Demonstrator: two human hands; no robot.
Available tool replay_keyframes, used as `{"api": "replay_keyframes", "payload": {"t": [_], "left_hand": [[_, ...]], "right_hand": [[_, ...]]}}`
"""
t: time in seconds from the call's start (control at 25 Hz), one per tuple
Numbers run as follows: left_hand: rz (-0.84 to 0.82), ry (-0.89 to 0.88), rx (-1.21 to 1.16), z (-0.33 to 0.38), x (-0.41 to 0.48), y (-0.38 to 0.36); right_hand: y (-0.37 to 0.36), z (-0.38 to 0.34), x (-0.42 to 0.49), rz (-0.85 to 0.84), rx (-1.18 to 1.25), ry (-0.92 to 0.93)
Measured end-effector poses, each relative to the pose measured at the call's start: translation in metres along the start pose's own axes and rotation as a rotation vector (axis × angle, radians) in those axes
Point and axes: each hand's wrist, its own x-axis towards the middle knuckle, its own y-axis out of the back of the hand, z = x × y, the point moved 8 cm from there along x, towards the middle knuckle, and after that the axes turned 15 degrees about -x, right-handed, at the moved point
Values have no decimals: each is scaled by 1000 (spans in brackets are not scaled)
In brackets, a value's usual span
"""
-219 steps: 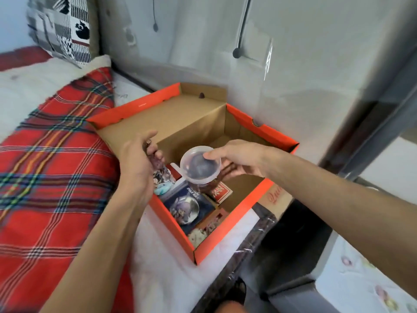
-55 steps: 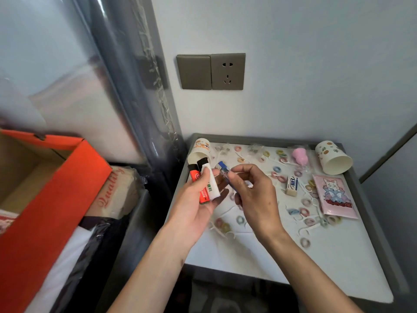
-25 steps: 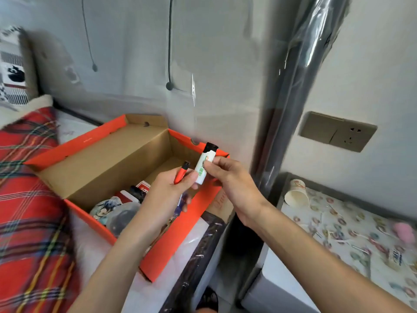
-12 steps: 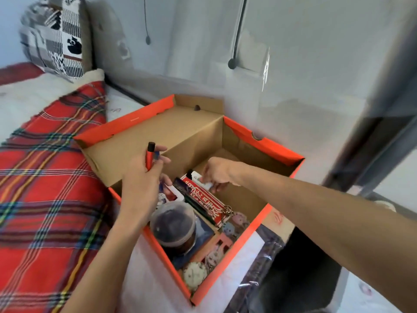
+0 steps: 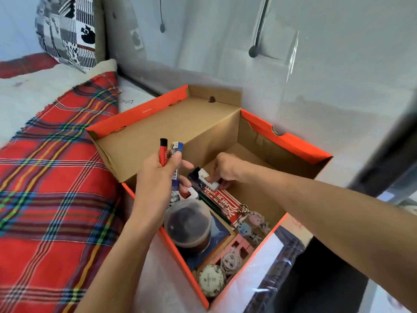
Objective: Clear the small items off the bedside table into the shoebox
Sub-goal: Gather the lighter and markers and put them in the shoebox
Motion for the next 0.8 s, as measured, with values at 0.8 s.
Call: {"api": "replay_keyframes", "payload": {"t": [0.8], "left_hand": [[-2,-10,170,-2,-1,-3]], "right_hand": [[16,-47,-71,-62,628,410]]}}
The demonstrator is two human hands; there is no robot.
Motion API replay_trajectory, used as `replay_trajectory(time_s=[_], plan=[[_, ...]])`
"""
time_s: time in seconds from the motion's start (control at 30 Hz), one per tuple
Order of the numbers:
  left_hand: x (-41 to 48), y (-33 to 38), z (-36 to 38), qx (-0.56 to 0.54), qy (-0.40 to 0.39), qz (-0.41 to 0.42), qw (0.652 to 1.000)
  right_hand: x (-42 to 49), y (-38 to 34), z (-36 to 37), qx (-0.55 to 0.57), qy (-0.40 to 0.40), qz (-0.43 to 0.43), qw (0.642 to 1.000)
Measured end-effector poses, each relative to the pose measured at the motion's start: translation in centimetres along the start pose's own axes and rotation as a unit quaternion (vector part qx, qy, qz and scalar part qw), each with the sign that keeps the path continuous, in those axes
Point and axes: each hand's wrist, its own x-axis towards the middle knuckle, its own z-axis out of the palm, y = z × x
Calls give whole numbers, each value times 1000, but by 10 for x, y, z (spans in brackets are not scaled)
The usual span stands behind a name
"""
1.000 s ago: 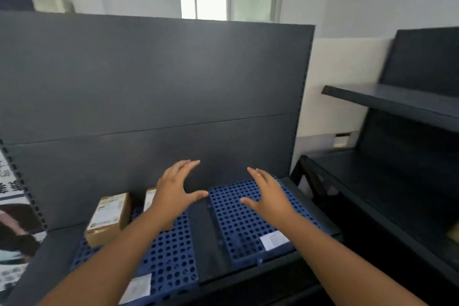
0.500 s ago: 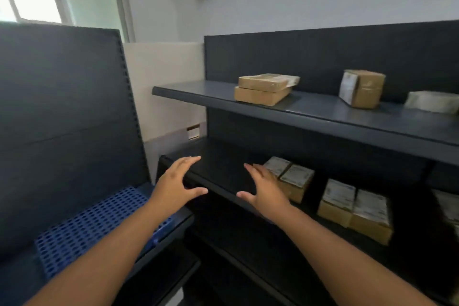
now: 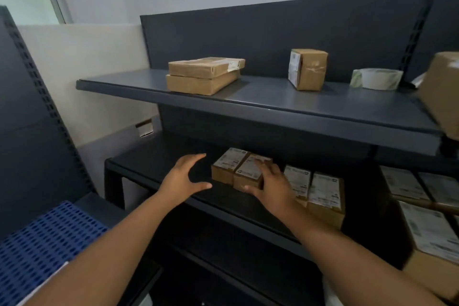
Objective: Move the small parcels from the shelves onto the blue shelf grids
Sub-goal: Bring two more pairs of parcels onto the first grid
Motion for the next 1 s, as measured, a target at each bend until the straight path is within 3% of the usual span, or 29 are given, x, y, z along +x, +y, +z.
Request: replay_trajectory(time_s=[0.13,0.57,0.83,1.0], plan=[[25,-16,21,-29,-38,-32,998,8,-5,25,18,-10,32,999],[87,-77,82,-70,-108,10,992,29,2,75,-37,-9,184,982],[90,-77,88,-70,-97,18,993,25,3,73,22,18,173,985],[72,-73,68,-72,-54,3,996,21,-5,62,32,24,123,992]])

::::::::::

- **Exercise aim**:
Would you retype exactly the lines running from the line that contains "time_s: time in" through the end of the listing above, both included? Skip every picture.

- **Output for this exercise**:
time_s: time in seconds from the motion's start (control at 30 Hz), one per tuple
Order of the numbers:
  left_hand: x (-41 to 48), y (-33 to 38), z (-36 to 38), qx (-0.56 to 0.54), qy (-0.40 to 0.39), qz (-0.41 to 0.42), qw (0.652 to 1.000)
  right_hand: x (-42 to 49), y (-38 to 34), z (-36 to 37), qx (-0.55 to 0.57), qy (-0.40 to 0.40), qz (-0.43 to 0.43), qw (0.642 to 1.000)
Measured end-effector poses, each relative to the pose measured at the motion's start: translation in centimetres along the start pose's own axes and rotation as a unit quaternion (vector part qx, qy, qz and scalar part qw), each with the sign that keeps the path continuous, in those axes
Point and axes: each hand's wrist, its own x-axis towards the middle knuckle, its own z-axis out of the palm, y = z × x
Calls give whole numbers, each value times 1000, but by 10 for x, y, z (spans in brackets are not scaled)
The usual span stands behind a name
"""
1.000 s ago: 
0.500 s ago: 
now: 
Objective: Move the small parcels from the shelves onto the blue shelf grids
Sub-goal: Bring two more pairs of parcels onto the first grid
Motion for the next 1 s, as measured, a target at each bend until the straight path is within 3% of the usual span, or 29 are given, x, y, z along +x, +y, +z.
Request: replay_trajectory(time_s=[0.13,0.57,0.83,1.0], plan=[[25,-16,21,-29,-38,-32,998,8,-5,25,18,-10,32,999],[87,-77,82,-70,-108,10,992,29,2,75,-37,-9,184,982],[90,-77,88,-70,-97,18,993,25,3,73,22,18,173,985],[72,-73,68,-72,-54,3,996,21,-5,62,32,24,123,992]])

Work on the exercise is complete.